| Exercise goal |
Exclude the pictures and repeat all of the data exactly.
##### Given material
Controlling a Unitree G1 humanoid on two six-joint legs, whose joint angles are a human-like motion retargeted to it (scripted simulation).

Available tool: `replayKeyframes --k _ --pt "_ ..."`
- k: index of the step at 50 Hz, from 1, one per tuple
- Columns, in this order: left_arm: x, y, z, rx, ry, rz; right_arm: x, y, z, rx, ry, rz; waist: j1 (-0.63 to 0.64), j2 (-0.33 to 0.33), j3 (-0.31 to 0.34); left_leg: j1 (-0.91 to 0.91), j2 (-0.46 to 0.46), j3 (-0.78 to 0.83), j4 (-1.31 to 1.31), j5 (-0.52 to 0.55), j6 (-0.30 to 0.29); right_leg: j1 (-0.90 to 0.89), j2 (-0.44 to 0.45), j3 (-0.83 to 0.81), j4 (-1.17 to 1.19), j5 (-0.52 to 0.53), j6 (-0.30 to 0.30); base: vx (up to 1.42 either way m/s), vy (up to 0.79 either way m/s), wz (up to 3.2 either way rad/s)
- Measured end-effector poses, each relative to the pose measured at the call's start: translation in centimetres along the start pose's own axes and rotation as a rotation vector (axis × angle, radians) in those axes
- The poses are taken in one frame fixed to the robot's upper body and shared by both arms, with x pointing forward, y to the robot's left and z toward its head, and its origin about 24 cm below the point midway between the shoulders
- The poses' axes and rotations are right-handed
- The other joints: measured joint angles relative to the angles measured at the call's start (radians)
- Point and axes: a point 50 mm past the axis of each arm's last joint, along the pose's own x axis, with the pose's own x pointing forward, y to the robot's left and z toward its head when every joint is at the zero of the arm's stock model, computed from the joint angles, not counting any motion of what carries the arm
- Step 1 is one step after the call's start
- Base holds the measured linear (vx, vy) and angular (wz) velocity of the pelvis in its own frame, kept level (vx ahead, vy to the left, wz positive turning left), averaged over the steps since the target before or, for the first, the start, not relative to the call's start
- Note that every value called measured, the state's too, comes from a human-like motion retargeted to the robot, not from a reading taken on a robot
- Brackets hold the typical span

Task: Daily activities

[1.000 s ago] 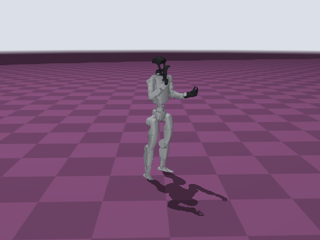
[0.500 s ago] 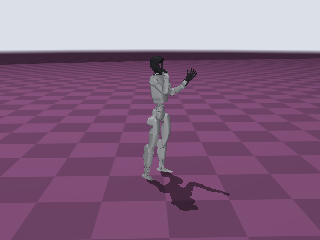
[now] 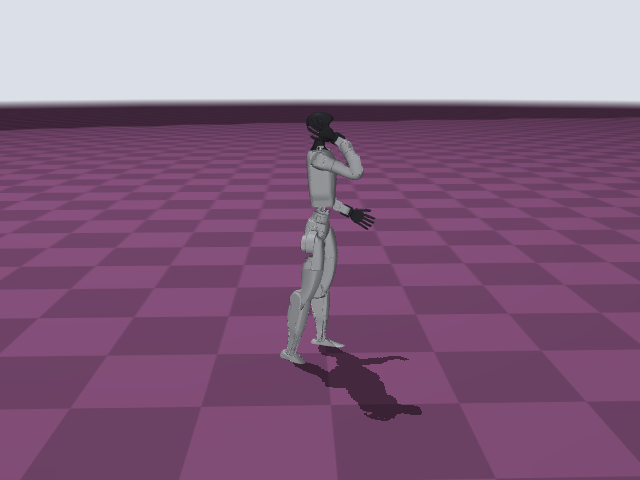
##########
| Expected output |
Controlling a Unitree G1 humanoid on two six-joint legs, whose joint angles are a human-like motion retargeted to it (scripted simulation).

Available tool: `replayKeyframes --k _ --pt "_ ..."`
- k: index of the step at 50 Hz, from 1, one per tuple
- Columns, in this order: left_arm: x, y, z, rx, ry, rz; right_arm: x, y, z, rx, ry, rz; waist: j1 (-0.63 to 0.64), j2 (-0.33 to 0.33), j3 (-0.31 to 0.34); left_leg: j1 (-0.91 to 0.91), j2 (-0.46 to 0.46), j3 (-0.78 to 0.83), j4 (-1.31 to 1.31), j5 (-0.52 to 0.55), j6 (-0.30 to 0.29); right_leg: j1 (-0.90 to 0.89), j2 (-0.44 to 0.45), j3 (-0.83 to 0.81), j4 (-1.17 to 1.19), j5 (-0.52 to 0.53), j6 (-0.30 to 0.30); base: vx (up to 1.42 either way m/s), vy (up to 0.79 either way m/s), wz (up to 3.2 either way rad/s)
- Measured end-effector poses, each relative to the pose measured at the call's start: translation in centimetres along the start pose's own axes and rotation as a rotation vector (axis × angle, radians) in those axes
- The poses are taken in one frame fixed to the robot's upper body and shared by both arms, with x pointing forward, y to the robot's left and z toward its head, and its origin about 24 cm below the point midway between the shoulders
- The poses' axes and rotations are right-handed
- The other joints: measured joint angles relative to the angles measured at the call's start (radians)
- Point and axes: a point 50 mm past the axis of each arm's last joint, along the pose's own x axis, with the pose's own x pointing forward, y to the robot's left and z toward its head when every joint is at the zero of the arm's stock model, computed from the joint angles, not counting any motion of what carries the arm
- Step 1 is one step after the call's start
- Base holds the measured linear (vx, vy) and angular (wz) velocity of the pelvis in its own frame, kept level (vx ahead, vy to the left, wz positive turning left), averaged over the steps since the target before or, for the first, the start, not relative to the call's start
- Note that every value called measured, the state's too, comes from a human-like motion retargeted to the robot, not from a reading taken on a robot
- Brackets hold the typical span

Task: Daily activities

[1.000 s ago] 
[0.500 s ago] 
[now] 

The answer contains nothing further.